Task description | Copy all of the data that follows without altering a word.

____

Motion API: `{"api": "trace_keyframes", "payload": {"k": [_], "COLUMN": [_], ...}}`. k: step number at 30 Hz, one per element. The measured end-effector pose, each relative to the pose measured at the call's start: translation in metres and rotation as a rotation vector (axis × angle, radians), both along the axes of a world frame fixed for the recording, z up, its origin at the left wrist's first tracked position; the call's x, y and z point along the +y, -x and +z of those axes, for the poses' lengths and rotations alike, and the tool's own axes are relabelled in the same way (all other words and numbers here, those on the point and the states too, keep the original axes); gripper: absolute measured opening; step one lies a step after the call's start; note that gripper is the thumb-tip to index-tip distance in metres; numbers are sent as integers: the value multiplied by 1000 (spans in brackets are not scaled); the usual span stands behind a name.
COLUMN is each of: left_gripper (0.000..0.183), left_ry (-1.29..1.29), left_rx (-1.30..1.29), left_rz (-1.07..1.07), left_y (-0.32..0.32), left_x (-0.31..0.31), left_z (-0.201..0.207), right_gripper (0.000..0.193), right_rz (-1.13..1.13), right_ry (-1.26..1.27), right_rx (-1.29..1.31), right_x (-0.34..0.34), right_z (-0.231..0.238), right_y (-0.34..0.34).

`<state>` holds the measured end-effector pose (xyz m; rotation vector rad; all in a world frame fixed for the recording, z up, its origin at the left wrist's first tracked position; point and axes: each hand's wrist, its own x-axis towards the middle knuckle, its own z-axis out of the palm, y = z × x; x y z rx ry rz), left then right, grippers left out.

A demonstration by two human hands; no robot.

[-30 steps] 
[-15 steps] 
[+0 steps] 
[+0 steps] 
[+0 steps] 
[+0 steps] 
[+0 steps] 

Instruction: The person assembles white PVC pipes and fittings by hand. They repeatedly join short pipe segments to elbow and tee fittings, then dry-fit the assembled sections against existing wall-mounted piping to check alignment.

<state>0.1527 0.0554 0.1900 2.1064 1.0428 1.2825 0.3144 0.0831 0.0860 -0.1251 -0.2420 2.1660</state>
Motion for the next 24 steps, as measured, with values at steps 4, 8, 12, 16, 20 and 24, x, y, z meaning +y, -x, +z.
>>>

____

Exercise output |
Motion API: `{"api": "trace_keyframes", "payload": {"k": [_], "COLUMN": [_], ...}}`. k: step number at 30 Hz, one per element. The measured end-effector pose, each relative to the pose measured at the call's start: translation in metres and rotation as a rotation vector (axis × angle, radians), both along the axes of a world frame fixed for the recording, z up, its origin at the left wrist's first tracked position; the call's x, y and z point along the +y, -x and +z of those axes, for the poses' lengths and rotations alike, and the tool's own axes are relabelled in the same way (all other words and numbers here, those on the point and the states too, keep the original axes); gripper: absolute measured opening; step one lies a step after the call's start; note that gripper is the thumb-tip to index-tip distance in metres; numbers are sent as integers: the value multiplied by 1000 (spans in brackets are not scaled); the usual span stands behind a name.
COLUMN is each of: left_gripper (0.000..0.183), left_ry (-1.29..1.29), left_rx (-1.30..1.29), left_rz (-1.07..1.07), left_y (-0.32..0.32), left_x (-0.31..0.31), left_z (-0.201..0.207), right_gripper (0.000..0.193), right_rz (-1.13..1.13), right_ry (-1.26..1.27), right_rx (-1.29..1.31), right_x (-0.34..0.34), right_z (-0.231..0.238), right_y (-0.34..0.34).

`<state>` holds the measured end-effector pose (xyz m; rotation vector rad; all in a world frame fixed for the recording, z up, its origin at the left wrist's first tracked position; point and axes: each hand's wrist, its own x-axis towards the middle knuckle, its own z-axis out of the palm, y = z × x; x y z rx ry rz), left then right, grippers left out.

A demonstration by two human hands; no robot.

[-30 steps] 
[-15 steps] 
[+0 steps] 
[+0 steps] 
[+0 steps] 
[+0 steps] 
[+0 steps] 

Instruction: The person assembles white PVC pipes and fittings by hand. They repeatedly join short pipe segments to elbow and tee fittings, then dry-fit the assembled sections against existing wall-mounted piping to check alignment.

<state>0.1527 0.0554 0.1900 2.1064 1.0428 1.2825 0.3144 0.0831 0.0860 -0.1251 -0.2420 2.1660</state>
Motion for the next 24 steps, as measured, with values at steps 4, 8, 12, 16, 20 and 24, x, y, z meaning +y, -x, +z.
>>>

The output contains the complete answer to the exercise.